• Exercise aim
Your task is to copy the lines of the data below from the line holding "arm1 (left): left" through the line holding "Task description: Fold", inclusive, exactly and with nothing added.

• Data for this exercise
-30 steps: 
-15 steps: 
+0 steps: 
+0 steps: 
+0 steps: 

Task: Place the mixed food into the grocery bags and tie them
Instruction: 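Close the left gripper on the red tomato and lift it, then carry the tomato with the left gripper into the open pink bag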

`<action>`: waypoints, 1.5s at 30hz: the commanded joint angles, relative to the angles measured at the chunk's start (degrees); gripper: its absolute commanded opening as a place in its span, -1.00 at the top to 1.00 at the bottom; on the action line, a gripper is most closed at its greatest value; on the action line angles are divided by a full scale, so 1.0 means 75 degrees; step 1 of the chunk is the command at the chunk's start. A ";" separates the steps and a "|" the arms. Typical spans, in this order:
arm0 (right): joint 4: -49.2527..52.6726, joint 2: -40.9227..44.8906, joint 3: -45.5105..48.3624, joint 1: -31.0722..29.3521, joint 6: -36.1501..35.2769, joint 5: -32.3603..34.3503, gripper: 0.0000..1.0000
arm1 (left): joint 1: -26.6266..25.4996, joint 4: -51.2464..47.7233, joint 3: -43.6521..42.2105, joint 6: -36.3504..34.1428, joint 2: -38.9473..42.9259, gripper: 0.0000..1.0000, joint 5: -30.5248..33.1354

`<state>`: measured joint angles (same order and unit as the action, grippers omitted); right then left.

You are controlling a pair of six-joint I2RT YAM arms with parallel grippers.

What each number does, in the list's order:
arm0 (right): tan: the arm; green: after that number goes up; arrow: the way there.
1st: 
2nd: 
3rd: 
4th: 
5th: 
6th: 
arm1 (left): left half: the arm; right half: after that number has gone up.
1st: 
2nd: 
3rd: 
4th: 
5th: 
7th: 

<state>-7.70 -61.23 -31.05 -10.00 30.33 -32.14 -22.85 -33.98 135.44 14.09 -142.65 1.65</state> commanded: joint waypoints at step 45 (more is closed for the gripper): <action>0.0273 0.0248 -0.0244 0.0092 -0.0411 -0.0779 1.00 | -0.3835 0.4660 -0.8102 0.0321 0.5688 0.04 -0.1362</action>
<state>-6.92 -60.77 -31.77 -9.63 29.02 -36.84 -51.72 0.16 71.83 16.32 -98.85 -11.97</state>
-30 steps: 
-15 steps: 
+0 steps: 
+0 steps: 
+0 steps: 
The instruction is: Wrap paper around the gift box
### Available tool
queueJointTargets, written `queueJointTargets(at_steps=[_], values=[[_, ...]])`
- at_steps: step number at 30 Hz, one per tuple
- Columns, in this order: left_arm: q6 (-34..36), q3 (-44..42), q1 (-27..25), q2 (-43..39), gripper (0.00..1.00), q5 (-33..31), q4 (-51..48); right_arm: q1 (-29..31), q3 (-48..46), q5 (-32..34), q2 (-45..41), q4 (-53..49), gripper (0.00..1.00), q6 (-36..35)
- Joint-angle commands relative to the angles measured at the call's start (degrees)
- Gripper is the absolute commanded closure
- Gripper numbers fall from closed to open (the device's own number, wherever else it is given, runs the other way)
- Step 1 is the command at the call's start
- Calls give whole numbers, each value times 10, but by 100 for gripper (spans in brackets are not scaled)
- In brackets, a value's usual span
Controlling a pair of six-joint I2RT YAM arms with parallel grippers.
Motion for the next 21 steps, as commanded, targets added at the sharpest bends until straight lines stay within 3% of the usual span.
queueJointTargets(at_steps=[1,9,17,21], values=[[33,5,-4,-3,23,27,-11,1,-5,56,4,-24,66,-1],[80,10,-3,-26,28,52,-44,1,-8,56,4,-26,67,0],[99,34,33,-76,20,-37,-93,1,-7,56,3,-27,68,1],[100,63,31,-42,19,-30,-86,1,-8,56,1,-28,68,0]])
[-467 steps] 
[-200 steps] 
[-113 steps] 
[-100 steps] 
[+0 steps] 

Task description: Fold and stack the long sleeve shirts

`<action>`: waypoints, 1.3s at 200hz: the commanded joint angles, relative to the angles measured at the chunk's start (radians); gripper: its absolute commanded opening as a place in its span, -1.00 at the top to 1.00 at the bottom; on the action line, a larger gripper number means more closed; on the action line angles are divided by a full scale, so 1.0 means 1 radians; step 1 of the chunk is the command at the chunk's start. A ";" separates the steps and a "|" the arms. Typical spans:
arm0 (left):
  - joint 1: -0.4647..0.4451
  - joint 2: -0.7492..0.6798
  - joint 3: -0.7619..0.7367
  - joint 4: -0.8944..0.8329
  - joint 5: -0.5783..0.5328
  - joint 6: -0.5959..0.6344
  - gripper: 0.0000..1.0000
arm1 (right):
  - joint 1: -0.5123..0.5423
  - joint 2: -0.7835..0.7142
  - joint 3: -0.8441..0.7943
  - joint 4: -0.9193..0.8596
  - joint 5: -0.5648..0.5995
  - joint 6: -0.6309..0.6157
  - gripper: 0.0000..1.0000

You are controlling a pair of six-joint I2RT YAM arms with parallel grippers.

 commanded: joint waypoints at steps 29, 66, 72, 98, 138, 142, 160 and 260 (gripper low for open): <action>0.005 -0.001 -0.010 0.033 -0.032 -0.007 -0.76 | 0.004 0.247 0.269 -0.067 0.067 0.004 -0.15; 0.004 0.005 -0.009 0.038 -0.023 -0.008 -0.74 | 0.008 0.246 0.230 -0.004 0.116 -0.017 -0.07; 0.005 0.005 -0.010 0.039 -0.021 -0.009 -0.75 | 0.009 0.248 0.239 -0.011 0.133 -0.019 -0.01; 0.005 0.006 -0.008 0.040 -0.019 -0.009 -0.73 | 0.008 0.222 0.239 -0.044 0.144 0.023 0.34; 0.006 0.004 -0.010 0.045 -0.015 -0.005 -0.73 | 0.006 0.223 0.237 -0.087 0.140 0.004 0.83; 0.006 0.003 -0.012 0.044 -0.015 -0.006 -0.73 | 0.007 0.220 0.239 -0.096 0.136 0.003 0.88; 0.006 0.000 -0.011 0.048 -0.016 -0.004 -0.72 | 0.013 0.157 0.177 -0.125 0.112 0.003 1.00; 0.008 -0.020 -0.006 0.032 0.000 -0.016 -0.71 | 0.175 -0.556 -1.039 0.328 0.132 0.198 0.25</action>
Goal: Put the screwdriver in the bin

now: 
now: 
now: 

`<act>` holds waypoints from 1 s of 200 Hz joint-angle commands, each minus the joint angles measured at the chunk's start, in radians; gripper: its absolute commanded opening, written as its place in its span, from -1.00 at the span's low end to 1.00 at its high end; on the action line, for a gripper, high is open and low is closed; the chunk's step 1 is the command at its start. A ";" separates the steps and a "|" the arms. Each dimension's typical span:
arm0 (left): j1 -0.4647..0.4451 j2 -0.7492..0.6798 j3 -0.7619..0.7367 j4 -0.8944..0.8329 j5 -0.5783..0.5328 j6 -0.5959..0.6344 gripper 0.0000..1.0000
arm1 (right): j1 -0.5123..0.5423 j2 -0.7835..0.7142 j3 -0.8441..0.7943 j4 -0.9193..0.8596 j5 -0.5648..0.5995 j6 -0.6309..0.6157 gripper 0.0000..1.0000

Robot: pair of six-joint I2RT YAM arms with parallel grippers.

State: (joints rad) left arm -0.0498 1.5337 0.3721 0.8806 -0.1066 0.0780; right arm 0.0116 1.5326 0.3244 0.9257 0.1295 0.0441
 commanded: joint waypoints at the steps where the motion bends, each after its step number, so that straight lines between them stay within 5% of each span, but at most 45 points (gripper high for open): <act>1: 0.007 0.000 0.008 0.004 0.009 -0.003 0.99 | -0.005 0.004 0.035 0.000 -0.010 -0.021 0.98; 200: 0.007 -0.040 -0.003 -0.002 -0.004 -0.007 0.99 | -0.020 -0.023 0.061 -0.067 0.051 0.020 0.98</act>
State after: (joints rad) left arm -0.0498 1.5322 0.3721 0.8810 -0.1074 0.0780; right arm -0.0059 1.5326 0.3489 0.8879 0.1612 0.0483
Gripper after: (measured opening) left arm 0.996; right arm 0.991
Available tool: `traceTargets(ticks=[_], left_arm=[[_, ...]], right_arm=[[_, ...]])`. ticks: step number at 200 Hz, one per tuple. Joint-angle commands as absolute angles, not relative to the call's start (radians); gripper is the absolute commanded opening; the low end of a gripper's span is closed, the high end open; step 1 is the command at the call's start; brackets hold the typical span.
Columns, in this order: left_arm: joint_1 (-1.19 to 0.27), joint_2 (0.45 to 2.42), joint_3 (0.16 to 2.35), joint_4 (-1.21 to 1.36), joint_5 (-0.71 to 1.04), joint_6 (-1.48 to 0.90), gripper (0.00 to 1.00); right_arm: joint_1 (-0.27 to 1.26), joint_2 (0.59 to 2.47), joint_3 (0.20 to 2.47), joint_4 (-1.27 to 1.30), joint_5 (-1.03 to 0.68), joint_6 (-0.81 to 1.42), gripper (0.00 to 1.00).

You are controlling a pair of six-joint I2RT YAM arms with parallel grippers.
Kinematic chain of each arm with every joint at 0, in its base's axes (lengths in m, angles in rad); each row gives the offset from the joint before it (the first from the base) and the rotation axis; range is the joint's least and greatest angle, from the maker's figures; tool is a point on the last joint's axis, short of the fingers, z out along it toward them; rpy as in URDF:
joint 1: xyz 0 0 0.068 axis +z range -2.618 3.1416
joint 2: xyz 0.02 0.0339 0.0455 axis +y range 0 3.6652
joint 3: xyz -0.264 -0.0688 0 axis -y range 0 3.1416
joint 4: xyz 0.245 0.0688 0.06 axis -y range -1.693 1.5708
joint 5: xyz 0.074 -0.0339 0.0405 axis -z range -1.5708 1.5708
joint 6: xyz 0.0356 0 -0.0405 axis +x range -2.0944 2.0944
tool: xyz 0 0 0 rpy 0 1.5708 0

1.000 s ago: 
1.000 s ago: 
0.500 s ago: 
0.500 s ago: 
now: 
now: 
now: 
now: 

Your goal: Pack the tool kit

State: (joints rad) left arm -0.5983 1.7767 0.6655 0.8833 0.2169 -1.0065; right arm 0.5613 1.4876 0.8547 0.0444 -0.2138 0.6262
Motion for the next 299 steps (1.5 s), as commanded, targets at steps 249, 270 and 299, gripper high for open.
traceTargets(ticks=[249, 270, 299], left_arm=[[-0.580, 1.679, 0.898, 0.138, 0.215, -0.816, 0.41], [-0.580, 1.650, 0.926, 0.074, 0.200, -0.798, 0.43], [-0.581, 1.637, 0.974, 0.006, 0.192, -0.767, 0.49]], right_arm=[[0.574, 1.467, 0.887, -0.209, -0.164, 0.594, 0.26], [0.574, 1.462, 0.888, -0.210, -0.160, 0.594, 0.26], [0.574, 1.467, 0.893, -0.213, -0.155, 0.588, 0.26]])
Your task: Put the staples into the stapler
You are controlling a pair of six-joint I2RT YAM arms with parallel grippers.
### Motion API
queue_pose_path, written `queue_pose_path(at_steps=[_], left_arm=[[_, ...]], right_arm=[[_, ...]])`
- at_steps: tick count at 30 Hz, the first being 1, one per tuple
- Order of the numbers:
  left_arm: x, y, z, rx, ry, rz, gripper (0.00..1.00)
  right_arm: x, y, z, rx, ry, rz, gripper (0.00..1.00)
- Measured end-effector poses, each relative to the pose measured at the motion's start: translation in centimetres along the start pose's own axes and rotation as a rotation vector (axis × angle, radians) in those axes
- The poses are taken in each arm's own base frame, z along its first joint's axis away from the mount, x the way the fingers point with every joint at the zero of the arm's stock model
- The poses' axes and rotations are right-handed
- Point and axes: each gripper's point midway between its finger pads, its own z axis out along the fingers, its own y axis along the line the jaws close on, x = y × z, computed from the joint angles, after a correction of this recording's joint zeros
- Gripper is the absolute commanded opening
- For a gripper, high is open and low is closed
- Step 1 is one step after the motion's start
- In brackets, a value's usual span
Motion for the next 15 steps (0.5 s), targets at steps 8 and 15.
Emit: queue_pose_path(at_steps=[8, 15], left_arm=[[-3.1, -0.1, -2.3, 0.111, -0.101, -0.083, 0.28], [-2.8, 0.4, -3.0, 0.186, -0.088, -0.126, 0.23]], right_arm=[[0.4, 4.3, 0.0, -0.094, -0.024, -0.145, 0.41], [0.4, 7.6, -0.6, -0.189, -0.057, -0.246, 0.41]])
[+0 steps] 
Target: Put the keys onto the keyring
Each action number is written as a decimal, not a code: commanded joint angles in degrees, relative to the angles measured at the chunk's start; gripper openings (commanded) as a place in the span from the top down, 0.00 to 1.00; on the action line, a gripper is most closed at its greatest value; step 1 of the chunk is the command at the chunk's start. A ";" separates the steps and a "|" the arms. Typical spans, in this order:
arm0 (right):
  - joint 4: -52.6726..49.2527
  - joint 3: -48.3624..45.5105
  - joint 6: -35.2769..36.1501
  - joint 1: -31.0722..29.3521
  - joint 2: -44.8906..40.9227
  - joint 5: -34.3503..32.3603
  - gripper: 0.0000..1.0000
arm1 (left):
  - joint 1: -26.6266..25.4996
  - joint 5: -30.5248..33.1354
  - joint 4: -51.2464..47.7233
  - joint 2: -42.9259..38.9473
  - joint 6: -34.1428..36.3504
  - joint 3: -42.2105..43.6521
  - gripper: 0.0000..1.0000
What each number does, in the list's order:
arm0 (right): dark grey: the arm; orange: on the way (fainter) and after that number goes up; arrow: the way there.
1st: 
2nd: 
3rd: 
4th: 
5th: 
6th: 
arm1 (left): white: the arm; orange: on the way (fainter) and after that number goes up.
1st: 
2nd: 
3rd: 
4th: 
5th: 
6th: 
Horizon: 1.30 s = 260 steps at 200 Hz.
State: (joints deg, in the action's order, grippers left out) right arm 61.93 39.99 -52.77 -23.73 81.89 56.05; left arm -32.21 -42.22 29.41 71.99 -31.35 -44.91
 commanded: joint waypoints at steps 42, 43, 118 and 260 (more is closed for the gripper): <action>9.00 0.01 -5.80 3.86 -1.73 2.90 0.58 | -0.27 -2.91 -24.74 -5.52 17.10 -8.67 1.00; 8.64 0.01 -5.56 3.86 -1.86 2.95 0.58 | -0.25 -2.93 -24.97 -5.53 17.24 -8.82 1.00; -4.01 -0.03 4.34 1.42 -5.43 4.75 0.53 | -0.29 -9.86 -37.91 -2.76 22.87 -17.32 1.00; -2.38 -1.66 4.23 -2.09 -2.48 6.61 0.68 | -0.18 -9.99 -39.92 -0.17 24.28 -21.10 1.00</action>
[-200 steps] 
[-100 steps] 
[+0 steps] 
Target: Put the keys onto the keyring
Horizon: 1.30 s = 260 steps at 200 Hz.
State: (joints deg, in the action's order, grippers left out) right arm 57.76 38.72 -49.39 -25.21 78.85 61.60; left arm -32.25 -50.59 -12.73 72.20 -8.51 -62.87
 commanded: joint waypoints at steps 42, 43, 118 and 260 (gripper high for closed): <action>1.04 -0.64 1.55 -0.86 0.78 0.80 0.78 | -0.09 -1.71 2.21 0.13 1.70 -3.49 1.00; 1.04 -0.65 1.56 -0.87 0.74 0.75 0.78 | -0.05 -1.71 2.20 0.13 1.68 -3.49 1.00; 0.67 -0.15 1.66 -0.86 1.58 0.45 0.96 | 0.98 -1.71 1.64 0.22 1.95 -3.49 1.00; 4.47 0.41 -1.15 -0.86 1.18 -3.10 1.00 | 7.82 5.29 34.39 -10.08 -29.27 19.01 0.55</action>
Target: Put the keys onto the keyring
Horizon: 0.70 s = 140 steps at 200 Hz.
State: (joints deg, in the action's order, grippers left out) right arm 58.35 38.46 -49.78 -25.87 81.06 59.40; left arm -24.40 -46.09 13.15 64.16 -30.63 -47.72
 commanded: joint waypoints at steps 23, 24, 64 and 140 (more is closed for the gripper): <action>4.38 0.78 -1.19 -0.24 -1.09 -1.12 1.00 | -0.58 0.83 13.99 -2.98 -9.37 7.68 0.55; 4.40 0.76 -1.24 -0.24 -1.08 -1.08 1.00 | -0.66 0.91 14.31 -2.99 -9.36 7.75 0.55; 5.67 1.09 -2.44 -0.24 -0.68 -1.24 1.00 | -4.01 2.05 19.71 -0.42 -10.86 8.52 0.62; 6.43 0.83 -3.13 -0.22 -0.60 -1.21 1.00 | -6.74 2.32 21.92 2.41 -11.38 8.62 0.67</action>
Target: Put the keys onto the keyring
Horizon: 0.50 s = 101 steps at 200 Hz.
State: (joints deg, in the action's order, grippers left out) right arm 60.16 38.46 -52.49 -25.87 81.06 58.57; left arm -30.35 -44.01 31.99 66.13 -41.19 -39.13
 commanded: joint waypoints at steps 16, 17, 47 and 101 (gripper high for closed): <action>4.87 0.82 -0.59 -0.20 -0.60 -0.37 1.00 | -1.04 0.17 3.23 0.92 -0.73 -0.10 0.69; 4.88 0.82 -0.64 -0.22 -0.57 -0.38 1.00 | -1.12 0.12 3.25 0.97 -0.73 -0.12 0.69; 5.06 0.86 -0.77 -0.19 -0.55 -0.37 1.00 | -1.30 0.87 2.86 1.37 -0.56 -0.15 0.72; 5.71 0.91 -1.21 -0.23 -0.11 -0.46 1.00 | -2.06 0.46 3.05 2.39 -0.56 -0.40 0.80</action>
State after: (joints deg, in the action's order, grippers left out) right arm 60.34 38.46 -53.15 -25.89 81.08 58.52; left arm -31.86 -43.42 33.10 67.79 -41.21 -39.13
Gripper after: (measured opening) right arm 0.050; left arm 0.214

• Solution
arm1 (left): left half: the arm; right half: after that number has gone up.
1st: 
2nd: 
3rd: 
4th: 
5th: 
7th: 

<state>-7.70 -61.23 -31.05 -10.00 30.33 -32.14 -22.85 -33.98 135.44 14.09 -142.65 1.65</state> commanded: joint waypoints at step 45 (more is closed for the gripper): <action>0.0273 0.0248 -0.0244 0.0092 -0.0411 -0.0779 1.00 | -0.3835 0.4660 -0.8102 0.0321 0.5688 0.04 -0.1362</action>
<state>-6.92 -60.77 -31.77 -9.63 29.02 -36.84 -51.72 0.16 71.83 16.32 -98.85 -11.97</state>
-30 steps: 
-15 steps: 
+0 steps: 
+0 steps: 
+0 steps: 
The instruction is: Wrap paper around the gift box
### Available tool
queueJointTargets, written `queueJointTargets(at_steps=[_], values=[[_, ...]])`
- at_steps: step number at 30 Hz, one per tuple
- Columns, in this order: left_arm: q6 (-34..36), q3 (-44..42), q1 (-27..25), q2 (-43..39), gripper (0.00..1.00), q5 (-33..31), q4 (-51..48); right_arm: q1 (-29..31), q3 (-48..46), q5 (-32..34), q2 (-45..41), q4 (-53..49), gripper (0.00..1.00), q6 (-36..35)
- Joint-angle commands relative to the angles measured at the call's start (degrees)
- Gripper is the absolute commanded closure
- Gripper numbers fall from closed to open (the device's own number, wherever else it is given, runs the other way)
- Step 1 is the command at the call's start
- Calls give whole numbers, each value times 10, but by 100 for gripper (spans in brackets are not scaled)
- In brackets, a value's usual span
Controlling a pair of six-joint I2RT YAM arms with parallel grippers.
Motion for the next 21 steps, as commanded, targets added at the sharpest bends until straight lines stay within 3% of the usual span.
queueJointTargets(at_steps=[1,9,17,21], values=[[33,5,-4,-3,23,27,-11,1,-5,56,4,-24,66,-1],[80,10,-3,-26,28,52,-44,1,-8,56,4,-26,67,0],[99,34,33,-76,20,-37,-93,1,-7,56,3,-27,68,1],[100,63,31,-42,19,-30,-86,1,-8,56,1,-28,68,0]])
[-467 steps] 
[-200 steps] 
[-113 steps] 
[-100 steps] 
[+0 steps] 

Task description: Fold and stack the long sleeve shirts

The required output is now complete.